* Exercise objective
Take each line from the material below that includes the string "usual" and copy it.
.....
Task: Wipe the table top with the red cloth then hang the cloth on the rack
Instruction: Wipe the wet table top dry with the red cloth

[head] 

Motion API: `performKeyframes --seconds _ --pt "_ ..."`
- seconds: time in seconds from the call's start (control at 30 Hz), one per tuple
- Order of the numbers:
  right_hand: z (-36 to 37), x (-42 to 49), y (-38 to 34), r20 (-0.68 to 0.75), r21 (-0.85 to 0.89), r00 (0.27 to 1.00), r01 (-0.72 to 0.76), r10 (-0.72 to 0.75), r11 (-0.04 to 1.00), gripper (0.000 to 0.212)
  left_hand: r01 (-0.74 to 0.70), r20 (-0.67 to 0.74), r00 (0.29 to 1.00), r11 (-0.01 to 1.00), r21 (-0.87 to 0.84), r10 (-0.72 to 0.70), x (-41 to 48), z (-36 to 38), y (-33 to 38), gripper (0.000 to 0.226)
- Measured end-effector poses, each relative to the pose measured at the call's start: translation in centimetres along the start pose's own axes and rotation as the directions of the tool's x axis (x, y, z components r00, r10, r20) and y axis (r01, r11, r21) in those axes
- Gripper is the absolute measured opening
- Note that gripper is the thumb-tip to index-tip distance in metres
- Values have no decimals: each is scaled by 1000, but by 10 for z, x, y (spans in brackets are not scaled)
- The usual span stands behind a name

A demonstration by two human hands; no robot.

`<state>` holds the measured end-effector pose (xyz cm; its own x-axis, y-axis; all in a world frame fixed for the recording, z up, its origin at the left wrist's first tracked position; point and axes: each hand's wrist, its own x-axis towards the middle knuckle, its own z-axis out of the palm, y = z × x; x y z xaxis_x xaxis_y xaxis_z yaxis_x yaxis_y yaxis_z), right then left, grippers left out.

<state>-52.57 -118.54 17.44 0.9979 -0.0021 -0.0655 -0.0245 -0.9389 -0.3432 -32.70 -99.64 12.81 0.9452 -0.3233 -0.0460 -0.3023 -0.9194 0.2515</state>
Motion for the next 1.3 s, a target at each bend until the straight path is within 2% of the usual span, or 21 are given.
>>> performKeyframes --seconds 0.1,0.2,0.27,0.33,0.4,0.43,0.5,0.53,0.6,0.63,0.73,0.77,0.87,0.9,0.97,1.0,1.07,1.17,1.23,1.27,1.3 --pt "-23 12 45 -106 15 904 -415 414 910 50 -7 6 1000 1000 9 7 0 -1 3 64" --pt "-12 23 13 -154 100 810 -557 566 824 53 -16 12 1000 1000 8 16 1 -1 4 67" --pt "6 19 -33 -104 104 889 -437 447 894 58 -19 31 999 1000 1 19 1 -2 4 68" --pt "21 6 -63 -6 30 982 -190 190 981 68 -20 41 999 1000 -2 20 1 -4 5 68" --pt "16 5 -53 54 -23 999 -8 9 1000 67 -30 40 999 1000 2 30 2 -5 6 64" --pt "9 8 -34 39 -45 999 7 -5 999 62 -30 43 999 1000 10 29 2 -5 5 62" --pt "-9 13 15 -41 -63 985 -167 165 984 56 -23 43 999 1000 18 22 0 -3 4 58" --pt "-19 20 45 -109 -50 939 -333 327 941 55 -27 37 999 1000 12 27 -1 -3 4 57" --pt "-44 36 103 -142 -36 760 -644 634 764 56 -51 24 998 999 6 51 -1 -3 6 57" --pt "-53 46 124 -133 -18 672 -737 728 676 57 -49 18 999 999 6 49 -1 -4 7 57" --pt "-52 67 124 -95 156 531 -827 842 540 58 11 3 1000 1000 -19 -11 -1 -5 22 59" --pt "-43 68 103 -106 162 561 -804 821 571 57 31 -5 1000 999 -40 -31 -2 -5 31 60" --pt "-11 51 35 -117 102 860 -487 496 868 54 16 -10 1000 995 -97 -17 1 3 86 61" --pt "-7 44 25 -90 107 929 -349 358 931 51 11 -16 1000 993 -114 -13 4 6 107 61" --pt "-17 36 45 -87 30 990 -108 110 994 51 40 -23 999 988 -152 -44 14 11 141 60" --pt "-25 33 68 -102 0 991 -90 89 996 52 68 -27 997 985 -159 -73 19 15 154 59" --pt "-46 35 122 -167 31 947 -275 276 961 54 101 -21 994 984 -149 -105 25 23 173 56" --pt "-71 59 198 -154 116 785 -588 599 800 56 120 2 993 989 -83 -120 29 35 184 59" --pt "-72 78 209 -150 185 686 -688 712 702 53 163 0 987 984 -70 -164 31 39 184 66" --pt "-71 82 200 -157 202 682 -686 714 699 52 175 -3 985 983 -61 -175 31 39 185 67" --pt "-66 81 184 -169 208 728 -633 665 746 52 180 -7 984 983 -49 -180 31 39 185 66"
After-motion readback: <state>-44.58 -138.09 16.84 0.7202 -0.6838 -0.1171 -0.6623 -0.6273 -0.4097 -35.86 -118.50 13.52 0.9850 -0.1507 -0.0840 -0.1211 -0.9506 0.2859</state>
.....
* Response area
- The usual span stands behind a name
Motion for the next 1.3 s, a target at each bend until the straight path is within 2% of the usual span, or 21 are given.

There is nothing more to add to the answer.